TASK OBJECTIVE: Copy the data below exactly, but not the pictures it contains.

DATA BELOW:
•••

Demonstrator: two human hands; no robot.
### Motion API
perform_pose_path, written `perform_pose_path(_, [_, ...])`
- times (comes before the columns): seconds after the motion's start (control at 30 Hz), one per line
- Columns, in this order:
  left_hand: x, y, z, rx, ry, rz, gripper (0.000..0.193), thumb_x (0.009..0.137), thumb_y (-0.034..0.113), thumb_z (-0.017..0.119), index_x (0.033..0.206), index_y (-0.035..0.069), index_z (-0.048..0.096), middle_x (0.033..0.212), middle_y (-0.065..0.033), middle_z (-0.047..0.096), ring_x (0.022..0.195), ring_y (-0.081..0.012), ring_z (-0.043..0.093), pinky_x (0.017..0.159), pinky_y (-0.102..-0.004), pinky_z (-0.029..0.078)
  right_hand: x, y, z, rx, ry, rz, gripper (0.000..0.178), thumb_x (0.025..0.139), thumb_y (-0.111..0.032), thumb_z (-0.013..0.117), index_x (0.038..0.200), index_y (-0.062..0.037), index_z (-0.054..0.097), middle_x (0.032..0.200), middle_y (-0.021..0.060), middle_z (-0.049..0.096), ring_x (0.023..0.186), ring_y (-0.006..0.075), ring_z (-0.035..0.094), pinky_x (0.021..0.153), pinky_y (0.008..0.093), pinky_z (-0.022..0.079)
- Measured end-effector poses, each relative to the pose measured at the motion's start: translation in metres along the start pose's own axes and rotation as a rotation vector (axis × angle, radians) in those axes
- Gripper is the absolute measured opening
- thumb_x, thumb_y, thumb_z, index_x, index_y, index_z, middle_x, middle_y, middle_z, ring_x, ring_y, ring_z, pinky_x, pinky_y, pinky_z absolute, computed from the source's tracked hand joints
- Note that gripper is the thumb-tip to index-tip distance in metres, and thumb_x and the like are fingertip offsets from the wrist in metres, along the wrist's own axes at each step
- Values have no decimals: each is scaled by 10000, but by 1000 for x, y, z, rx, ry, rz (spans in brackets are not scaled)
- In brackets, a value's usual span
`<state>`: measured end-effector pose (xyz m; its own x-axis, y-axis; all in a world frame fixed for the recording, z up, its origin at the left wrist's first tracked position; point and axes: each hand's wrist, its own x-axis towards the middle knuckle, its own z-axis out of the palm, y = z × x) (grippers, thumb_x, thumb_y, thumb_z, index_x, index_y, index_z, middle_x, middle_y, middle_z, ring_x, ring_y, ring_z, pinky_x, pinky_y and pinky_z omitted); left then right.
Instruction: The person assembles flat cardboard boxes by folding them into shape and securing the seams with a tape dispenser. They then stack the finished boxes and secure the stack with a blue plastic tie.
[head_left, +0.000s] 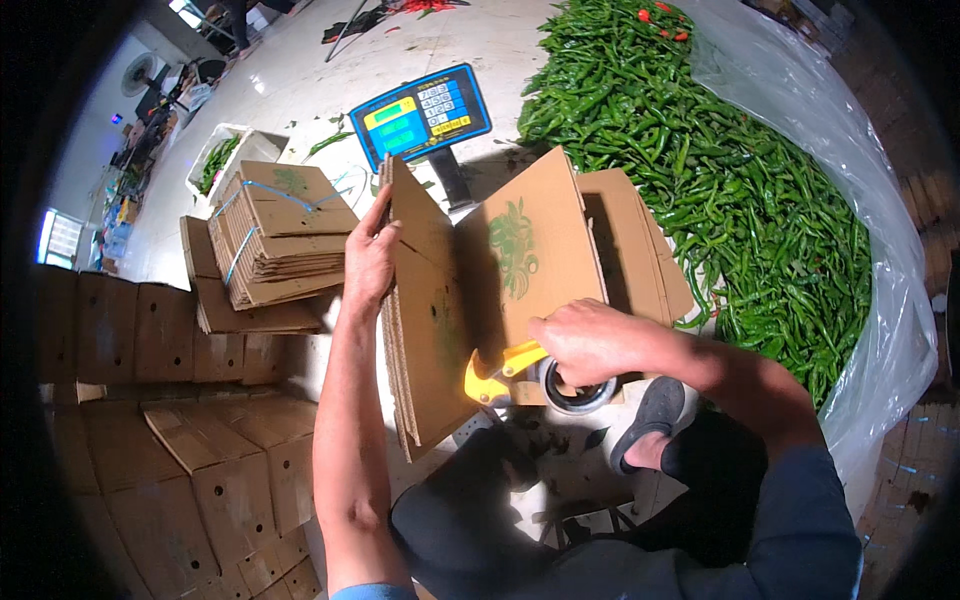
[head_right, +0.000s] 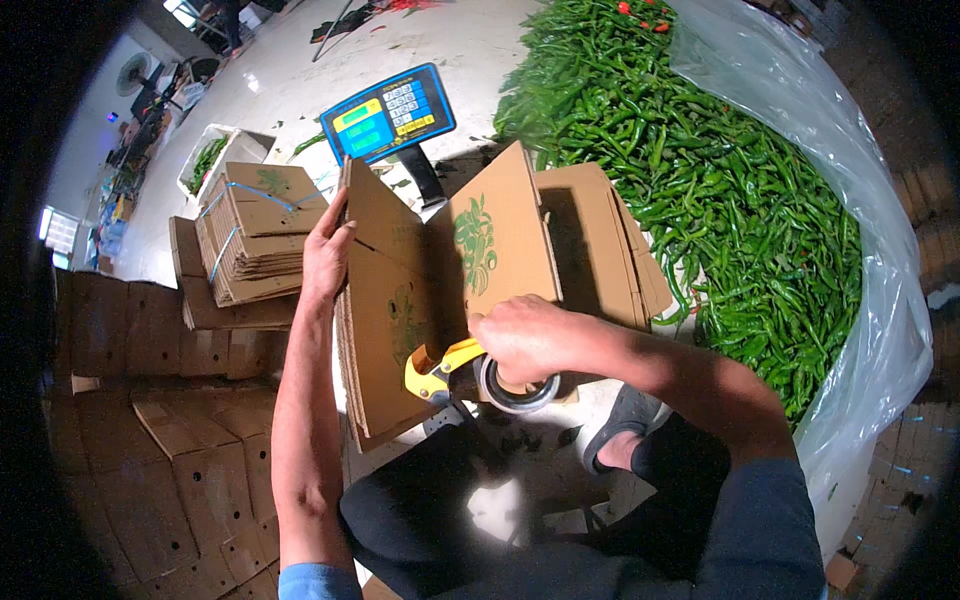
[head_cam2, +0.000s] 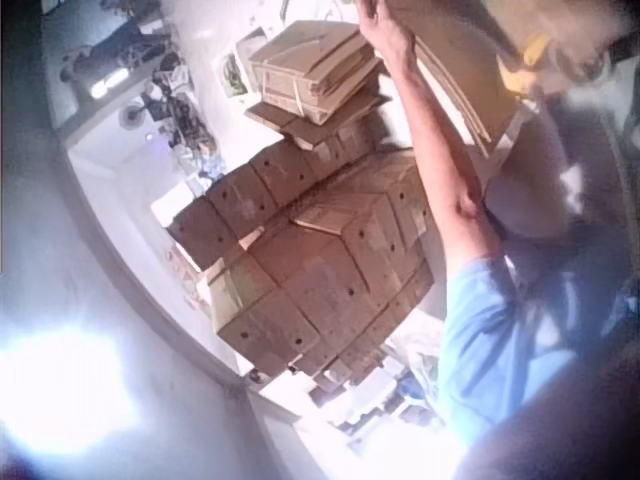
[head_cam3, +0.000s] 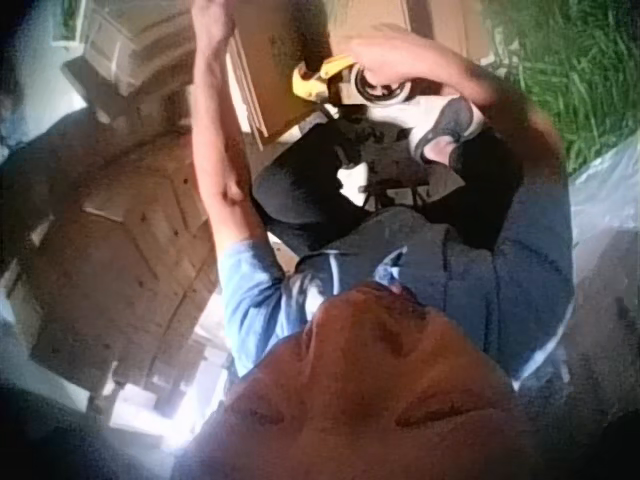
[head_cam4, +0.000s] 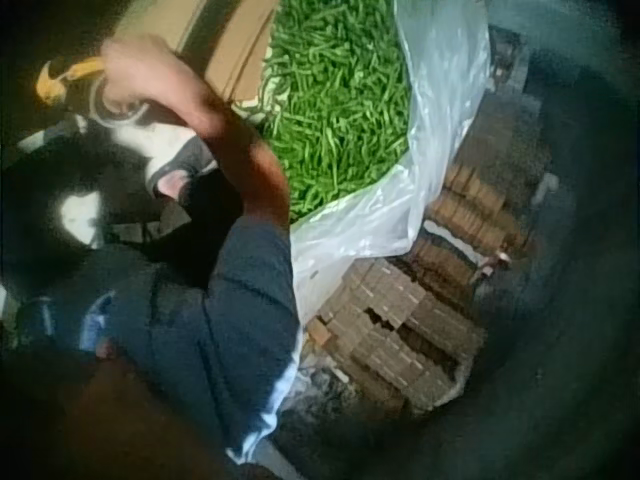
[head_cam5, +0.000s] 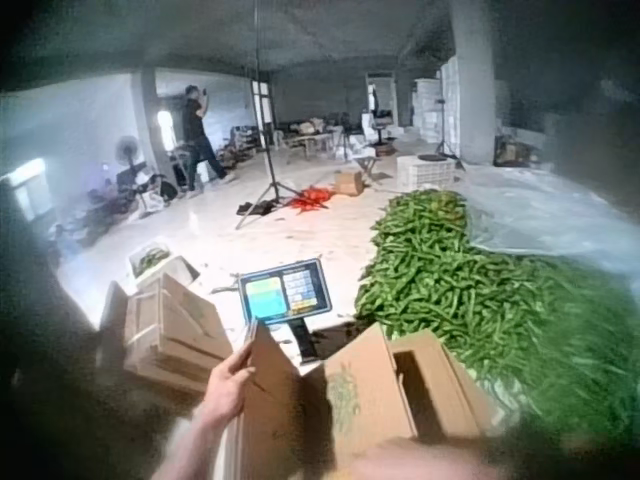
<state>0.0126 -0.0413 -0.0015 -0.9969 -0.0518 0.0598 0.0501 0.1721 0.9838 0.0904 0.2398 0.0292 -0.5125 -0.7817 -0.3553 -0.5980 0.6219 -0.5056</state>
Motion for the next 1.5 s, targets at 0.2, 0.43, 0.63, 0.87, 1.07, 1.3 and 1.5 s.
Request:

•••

EXPECTED ANSWER:
Demonstrator: two human hands; no robot.
### Motion API
perform_pose_path, written `perform_pose_path(_, [_, ...])`
- times (comes before the columns): seconds after the motion's start (control at 30 Hz), one per line
- Columns, in this order:
  left_hand: x, y, z, rx, ry, rz, gripper (0.000..0.193), thumb_x (0.009..0.137), thumb_y (-0.034..0.113), thumb_z (-0.017..0.119), index_x (0.033..0.206), index_y (-0.035..0.069), index_z (-0.048..0.096), middle_x (0.033..0.212), middle_y (-0.065..0.033), middle_z (-0.047..0.096), ring_x (0.022..0.195), ring_y (-0.081..0.012), ring_z (-0.043..0.093), pinky_x (0.017..0.159), pinky_y (-0.102..-0.004), pinky_z (-0.029..0.078)
  right_hand: x, y, z, rx, ry, rz, gripper (0.000..0.178), thumb_x (0.025..0.139), thumb_y (-0.111..0.032), thumb_z (-0.013..0.117), index_x (0.038..0.200), index_y (-0.062..0.037), index_z (-0.054..0.097), middle_x (0.032..0.200), middle_y (-0.021..0.060), middle_z (-0.049..0.096), ring_x (0.023..0.186), ring_y (-0.006..0.075), ring_z (-0.035..0.094), pinky_x (0.021..0.153), pinky_y (0.008..0.093), pinky_z (-0.022..0.079)
- Measured end-effector poses, each relative to the pose measured at the motion's start: translation in metres along the start pose's own axes and rotation as a rotation vector (axis × angle, radians) in those axes
- Gripper is the absolute measured opening
- thumb_x, thumb_y, thumb_z, index_x, index_y, index_z, middle_x, middle_y, middle_z, ring_x, ring_y, ring_z, pinky_x, pinky_y, pinky_z absolute, computed from the source's tracked hand joints
- Note that gripper is the thumb-tip to index-tip distance in metres, and thumb_x and the like are fingertip offsets from the wrist in metres, along the wrist's own axes at each step
- Values have no decimals: each is scaled by 10000, but by 1000 for x, y, z, rx, ry, rz (spans in brackets are not scaled)
- In brackets, a value's usual span
`<state>`: measured end-effector pose (xyz m; its own x-axis, y-axis; all in a world frame fixed for the recording, z up, its origin at the left wrist's first tracked position; point and axes: each hand's wrist, its own x-axis towards the middle knuckle, its own z-axis out of the palm, y = z × x) (grippers, thumb_x, thumb_y, thumb_z, index_x, index_y, index_z, middle_x, middle_y, middle_z, ring_x, ring_y, ring_z, pinky_x, pinky_y and pinky_z omitted); left then right.
Instruction: The person assembles flat cardboard boxes by folding them into shape and securing the seams with a tape dispenser. They then stack the finished boxes and secure the stack with a blue plastic tie.
[head_left, +0.000s] 
[head_right, +0.000s] 
[head_cam2, +0.000s] 
[head_cam3, +0.000s] 
[head_cam4, +0.000s] 
[head_cam5, +0.000s] 
<state>0.0126 -0.0413 -0.0015 -0.9969 -0.0518 0.0598 0.0501 0.1721 0.9838 0.0904 0.2398 0.0292 -0.5125 -0.7817 -0.3553 -0.5980 0.6219 -0.5056</state>
Motion for the next 1.5 s, targets at 0.2, 0.43, 0.63, 0.87, 1.07, 1.3 and 1.5 s.
Request:

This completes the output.